*WHAT YOU NEED TO DO*: Across the following data, state how many lines include the word "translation". Provide the number alone.

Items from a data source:
--------

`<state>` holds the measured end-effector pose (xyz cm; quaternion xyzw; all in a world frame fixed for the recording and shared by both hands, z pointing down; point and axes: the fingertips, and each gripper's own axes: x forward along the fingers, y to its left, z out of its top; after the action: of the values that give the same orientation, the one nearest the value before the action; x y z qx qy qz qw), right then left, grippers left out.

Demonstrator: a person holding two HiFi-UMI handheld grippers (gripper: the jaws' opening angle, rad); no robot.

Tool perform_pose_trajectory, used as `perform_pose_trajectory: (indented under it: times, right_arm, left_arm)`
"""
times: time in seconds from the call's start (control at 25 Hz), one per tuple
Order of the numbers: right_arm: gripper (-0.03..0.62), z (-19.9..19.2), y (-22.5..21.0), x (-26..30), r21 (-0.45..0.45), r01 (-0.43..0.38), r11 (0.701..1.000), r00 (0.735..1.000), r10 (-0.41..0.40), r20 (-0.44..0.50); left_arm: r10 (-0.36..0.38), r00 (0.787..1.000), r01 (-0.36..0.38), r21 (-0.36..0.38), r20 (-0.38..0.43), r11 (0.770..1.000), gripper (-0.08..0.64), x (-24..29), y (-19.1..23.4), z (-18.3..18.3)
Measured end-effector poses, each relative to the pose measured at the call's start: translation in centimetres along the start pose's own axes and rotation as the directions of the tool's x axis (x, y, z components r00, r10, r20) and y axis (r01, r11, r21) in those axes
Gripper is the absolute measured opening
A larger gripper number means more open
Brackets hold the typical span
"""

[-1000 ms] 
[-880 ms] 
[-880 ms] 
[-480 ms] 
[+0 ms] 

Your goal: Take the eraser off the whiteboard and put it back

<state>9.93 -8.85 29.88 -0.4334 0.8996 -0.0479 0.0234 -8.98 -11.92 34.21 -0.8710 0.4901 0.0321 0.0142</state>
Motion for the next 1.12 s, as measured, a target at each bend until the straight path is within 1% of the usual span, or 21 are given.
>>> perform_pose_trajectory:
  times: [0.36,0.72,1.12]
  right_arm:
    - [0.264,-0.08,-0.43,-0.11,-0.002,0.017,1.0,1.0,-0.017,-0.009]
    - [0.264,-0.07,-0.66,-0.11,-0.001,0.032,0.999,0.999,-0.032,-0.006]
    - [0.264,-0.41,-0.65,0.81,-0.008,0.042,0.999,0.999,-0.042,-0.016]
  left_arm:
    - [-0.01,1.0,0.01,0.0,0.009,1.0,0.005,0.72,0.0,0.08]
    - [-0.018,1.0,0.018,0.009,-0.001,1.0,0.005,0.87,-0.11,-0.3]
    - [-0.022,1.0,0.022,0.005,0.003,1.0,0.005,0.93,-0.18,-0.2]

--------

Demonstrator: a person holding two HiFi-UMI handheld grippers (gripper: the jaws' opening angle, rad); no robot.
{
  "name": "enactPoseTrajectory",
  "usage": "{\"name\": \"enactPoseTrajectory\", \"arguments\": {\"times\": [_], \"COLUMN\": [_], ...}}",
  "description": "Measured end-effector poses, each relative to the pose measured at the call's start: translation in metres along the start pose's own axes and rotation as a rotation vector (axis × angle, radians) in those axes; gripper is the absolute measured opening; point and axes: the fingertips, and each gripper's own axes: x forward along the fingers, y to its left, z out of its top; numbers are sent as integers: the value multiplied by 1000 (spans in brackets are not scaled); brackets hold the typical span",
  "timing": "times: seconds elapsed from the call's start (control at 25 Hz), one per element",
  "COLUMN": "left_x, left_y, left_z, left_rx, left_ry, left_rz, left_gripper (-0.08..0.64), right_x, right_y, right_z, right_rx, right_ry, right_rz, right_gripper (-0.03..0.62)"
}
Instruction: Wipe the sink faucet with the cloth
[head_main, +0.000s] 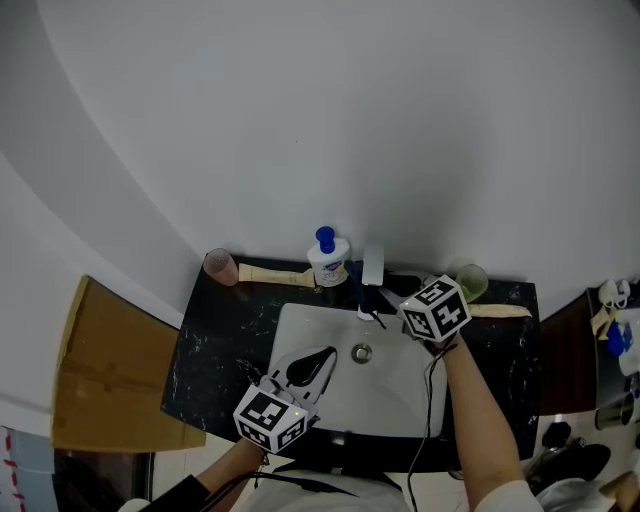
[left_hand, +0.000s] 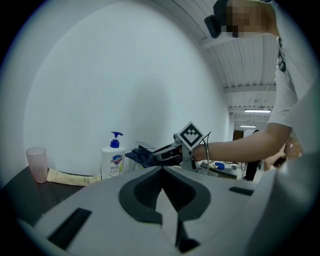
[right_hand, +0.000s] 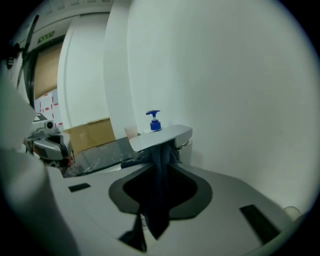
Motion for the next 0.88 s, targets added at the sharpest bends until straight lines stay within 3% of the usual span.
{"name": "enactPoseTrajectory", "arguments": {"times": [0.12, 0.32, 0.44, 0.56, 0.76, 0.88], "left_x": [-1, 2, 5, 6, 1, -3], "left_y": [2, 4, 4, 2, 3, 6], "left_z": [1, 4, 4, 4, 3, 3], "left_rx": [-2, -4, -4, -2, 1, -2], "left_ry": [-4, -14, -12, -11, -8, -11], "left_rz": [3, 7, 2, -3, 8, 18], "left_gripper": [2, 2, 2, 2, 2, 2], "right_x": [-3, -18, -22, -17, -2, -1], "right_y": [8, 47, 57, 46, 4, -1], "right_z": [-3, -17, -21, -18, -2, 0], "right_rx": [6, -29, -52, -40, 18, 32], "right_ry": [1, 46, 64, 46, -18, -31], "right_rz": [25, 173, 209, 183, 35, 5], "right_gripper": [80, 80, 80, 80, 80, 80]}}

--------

*RESULT OF THIS EXERCISE*: 2